Désormais, la nouvelle agence pourra résoudre tous ces problèmes grâce à plusieurs innovations:

  • L'une des missions prioritaires de la nouvelle agence est de prévenir la criminalité transfrontalière. L'Agence peut recueillir les données à caractère personnel de personnes soupçonnées d'être impliquées dans des activités criminelles et les partager avec les autorités des États membres de l'UE et Europol.
  • La nouvelle agence joue un rôle plus important en matière de retours: elle est en mesure d'aider les États membres à financer les opérations de retour et à coopérer avec les pays tiers concernés par des procédures de réadmission.
  • L'Agence compte également des équipes d'intervention pour les retours, veillant au retour effectif des ressortissants de pays tiers en situation irrégulière.
  • L'Agence peut aussi envoyer des agents de liaison dans des pays voisins et lancer avec eux des opérations conjointes.
  • Enfin, l'Agence peut déployer ses effectifs dans un État membre en difficulté, soit à la demande de l'État membre en question, soit, en dernier recours, sur demande du Conseil si l'État membre n'exprime pas d'appel à l'aide.

Des moyens renforcés

  • Contrairement à Frontex, l'agence européenne de garde-frontières et de garde-côtes dispose de moyens humains et d'équipements propres, qu'elle peut déployer à tout moment lors d'opérations aux frontières.
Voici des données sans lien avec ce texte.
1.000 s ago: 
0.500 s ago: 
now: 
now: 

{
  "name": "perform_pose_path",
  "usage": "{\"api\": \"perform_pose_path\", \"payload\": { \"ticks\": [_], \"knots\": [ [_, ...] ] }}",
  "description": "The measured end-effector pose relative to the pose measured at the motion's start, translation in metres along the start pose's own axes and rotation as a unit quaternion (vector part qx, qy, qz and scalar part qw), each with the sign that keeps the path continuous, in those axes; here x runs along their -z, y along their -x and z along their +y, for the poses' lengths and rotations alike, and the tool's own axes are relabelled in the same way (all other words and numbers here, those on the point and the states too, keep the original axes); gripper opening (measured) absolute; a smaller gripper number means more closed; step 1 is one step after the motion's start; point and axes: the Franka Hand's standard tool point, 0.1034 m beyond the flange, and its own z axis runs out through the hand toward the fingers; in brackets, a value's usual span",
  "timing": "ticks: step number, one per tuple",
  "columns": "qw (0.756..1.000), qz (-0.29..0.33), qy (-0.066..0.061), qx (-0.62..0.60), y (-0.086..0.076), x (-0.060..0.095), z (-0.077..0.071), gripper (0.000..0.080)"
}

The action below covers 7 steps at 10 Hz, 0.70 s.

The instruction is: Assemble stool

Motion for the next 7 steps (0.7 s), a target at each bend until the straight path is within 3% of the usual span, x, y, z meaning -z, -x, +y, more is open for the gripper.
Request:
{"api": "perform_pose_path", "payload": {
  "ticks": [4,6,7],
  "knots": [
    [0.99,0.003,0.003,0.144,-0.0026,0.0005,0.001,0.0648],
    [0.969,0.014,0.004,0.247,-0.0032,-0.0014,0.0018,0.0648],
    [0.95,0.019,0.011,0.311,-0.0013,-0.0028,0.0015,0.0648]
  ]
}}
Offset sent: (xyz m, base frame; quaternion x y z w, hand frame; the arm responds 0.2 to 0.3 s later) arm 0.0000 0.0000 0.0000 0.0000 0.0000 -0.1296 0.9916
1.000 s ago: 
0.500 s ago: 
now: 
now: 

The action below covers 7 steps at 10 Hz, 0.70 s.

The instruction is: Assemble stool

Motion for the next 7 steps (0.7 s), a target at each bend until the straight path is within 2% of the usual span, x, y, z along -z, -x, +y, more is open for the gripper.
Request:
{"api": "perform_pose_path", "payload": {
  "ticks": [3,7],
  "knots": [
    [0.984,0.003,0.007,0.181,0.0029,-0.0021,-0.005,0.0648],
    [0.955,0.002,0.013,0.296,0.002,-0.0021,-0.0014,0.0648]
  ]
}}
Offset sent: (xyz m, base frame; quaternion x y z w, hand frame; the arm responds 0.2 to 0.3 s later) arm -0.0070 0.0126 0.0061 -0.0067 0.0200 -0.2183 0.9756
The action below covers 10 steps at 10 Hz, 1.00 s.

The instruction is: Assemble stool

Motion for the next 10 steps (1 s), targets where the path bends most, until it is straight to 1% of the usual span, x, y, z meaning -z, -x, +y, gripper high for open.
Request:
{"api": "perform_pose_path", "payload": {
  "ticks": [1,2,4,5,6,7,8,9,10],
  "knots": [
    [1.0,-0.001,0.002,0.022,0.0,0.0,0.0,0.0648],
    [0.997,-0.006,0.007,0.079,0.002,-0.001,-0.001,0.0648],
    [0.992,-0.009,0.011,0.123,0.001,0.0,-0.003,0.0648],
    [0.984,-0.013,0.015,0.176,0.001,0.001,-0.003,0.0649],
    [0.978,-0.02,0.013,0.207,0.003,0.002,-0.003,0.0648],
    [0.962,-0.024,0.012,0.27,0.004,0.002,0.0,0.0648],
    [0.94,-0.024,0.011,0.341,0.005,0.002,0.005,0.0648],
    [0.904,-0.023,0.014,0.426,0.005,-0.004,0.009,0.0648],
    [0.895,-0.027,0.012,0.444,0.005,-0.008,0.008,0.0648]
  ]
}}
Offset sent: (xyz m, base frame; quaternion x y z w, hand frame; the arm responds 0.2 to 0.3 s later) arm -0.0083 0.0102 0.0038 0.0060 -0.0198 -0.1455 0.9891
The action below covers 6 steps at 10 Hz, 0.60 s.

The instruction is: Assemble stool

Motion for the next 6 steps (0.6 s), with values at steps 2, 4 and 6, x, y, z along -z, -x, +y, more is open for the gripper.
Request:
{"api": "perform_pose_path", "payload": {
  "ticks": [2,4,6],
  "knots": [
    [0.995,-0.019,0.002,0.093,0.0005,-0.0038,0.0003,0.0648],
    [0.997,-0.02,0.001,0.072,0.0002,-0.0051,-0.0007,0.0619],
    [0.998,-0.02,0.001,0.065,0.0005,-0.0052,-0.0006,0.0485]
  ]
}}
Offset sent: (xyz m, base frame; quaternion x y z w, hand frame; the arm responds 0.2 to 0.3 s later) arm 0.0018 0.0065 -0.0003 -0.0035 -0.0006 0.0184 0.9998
Elle ne dépend plus du bon vouloir des États membres.
  • Les États membres sont tenus de fournir une réserve humaine et matérielle à la nouvelle agence, qui dispose ainsi à tout instant d'une réserve d'intervention rapide comptant au minimum 1500 garde-frontières. Par ailleurs, l'Agence recrutera 1000 agents supplémentaires d'ici 2020.
  • Le budget de l'Agence augmentera d'année en année, jusqu'à atteindre 322 millions d'euros en 2020 – soit plus du double du budget de Frontex pour l'année 2015 (et plus du triple de celui de 2014).

Une mise en place rapide

Proposée par la Commission européenne en décembre 2015, la création effective de cette agence a été extrêmement rapide: neuf mois seulement.

Cela reflète une volonté politique forte de répondre aux défis qui se posent en matière de sécurité et de migration. Cela démontre aussi une capacité réelle de l'Europe à agir rapidement et fortement, lorsque la Commission, le Parlement, et les États membres vont dans la même direction.